EXERCISE BRIEF - In the listing that follows, give every line again exactly and omit the pictures.
----
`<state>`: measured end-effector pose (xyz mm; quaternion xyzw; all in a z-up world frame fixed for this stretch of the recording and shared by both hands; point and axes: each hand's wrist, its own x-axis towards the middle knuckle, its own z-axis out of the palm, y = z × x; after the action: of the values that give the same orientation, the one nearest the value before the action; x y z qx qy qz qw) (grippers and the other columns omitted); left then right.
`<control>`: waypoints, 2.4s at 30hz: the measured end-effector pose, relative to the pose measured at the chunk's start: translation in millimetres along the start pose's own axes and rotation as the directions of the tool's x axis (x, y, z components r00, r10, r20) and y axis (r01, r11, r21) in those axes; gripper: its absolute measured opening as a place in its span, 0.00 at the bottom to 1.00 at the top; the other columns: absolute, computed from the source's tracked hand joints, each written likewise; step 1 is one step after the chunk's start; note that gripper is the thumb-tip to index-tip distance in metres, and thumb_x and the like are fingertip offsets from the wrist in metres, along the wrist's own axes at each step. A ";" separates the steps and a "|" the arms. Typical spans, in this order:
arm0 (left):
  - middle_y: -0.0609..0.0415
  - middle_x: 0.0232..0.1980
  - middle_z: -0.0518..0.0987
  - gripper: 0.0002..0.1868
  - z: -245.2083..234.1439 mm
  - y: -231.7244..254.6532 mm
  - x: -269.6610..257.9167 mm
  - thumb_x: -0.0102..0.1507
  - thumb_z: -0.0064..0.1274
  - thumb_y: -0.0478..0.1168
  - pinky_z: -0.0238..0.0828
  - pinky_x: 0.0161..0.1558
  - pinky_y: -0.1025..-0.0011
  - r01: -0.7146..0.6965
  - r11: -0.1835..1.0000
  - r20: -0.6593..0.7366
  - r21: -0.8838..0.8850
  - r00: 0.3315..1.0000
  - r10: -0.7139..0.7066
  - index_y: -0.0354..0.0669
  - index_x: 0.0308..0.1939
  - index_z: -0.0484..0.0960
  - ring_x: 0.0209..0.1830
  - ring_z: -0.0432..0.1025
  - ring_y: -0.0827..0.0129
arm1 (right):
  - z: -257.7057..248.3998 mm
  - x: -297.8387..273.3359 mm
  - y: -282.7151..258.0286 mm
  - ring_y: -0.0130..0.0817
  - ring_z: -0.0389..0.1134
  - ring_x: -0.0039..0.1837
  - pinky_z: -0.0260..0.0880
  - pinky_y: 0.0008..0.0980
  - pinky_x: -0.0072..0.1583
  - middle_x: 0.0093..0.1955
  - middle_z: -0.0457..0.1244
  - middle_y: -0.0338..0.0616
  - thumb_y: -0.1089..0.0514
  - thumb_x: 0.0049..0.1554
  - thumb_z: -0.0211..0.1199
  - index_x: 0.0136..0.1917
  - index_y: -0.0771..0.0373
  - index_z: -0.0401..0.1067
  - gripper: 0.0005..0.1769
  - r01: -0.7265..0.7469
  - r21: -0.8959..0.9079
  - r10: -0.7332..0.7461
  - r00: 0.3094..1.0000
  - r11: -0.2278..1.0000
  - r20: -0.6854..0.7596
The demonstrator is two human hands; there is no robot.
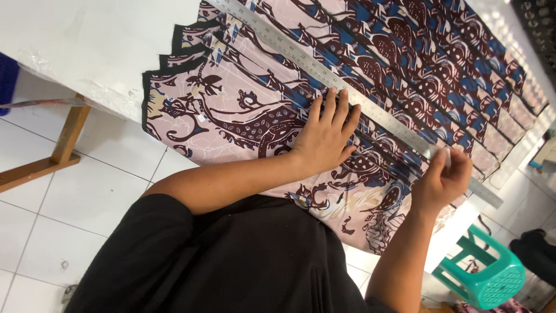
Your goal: The person uses a metal ruler and white chalk to draw straight lines across a stack of patterned fabric pieces on a table. They repeatedly reposition the ruler and mark new lines, creating a series of parallel guidelines across the fabric.
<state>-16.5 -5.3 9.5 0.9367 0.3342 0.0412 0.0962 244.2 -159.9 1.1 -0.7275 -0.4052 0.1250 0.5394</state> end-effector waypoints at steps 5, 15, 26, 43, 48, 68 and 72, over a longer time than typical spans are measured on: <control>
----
SOLUTION FOR THIS PROBLEM -
`<state>`: measured end-effector pose (xyz mm; quaternion xyzw; all in a z-up world frame fixed for this stretch of the recording and shared by both hands; point and axes: each hand's wrist, its own x-axis towards the middle knuckle, its own z-axis out of the palm, y = z × x; after the action: of the values that give the same orientation, the one nearest the value before the action; x y z qx qy qz qw) (grippers and the other columns omitted); left then right.
`<control>`: waypoints, 2.4s at 30hz: the measured end-effector pose, relative to the pose measured at the chunk's start: translation in millimetres along the start pose's own axes and rotation as the directions of the tool's x axis (x, y, z components r00, r10, r20) and y axis (r01, r11, r21) in those axes; gripper: its absolute measured opening as a place in its span, 0.00 at the bottom to 1.00 at the top; the other columns: absolute, computed from the source's tracked hand joints, each written likewise; step 1 is one step after the chunk's start; note that gripper is the thumb-tip to index-tip distance in metres, and thumb_x and the like are fingertip offsets from the wrist in metres, along the wrist's own axes at each step. A ";" separates the steps and a "|" the arms. Typical spans, in this order:
arm0 (left):
  - middle_y: -0.0609..0.0415
  - middle_x: 0.0232..0.1980
  - middle_z: -0.0518..0.0987
  - gripper: 0.0002..0.1868
  - z: -245.2083..234.1439 mm
  - y: -231.7244..254.6532 mm
  - x: -269.6610..257.9167 mm
  - thumb_x: -0.0102..0.1507
  - thumb_z: -0.0064..0.1274
  - thumb_y: -0.0478..0.1168
  - pinky_z: -0.0238..0.0828
  - pinky_x: 0.0161..0.1558
  - pinky_y: -0.1025..-0.0011
  - r01: -0.7146..0.6965
  - r11: -0.1835..1.0000
  - r20: -0.6593..0.7366
  - r21: -0.8838..0.8850
  - r00: 0.3315..1.0000
  - r10: -0.7139..0.7066
  - index_y: -0.0354..0.0669
  - index_x: 0.0308..0.1939
  - index_z: -0.0484..0.0960
  - ring_x: 0.0209..0.1830
  - ring_z: -0.0432..0.1025
  - ring_y: -0.0827..0.0129
arm1 (right):
  - z: -257.7057..248.3998 mm
  - x: -297.8387..273.3359 mm
  - y: -282.7151..258.0286 mm
  - ring_y: -0.0130..0.0817
  - ring_z: -0.0389..0.1134
  - ring_x: -0.0039..0.1837
  - pinky_z: -0.0260..0.0880
  - pinky_y: 0.0008..0.0980
  - pinky_x: -0.0072..0.1583
  - middle_x: 0.0093..0.1955
  - middle_z: -0.0457..0.1244
  - middle_y: -0.0338..0.0616
  - thumb_y: -0.1089..0.0514
  - thumb_x: 0.0049..0.1554
  - thumb_z: -0.0211..0.1199
  - index_x: 0.0136..0.1917
  - index_y: -0.0771..0.0373
  - index_z: -0.0401..0.1067
  - gripper: 0.0005..0.1769
  - r01: -0.7265..0.7469
  - r21: -0.8959..0.9079
  - r10: -0.7332..0.7461
  - r00: 0.3094..1.0000
  - r11: -0.2278..1.0000
  - r20: -0.6854..0.7596
The demonstrator is two human hands; there is no robot.
Your goal: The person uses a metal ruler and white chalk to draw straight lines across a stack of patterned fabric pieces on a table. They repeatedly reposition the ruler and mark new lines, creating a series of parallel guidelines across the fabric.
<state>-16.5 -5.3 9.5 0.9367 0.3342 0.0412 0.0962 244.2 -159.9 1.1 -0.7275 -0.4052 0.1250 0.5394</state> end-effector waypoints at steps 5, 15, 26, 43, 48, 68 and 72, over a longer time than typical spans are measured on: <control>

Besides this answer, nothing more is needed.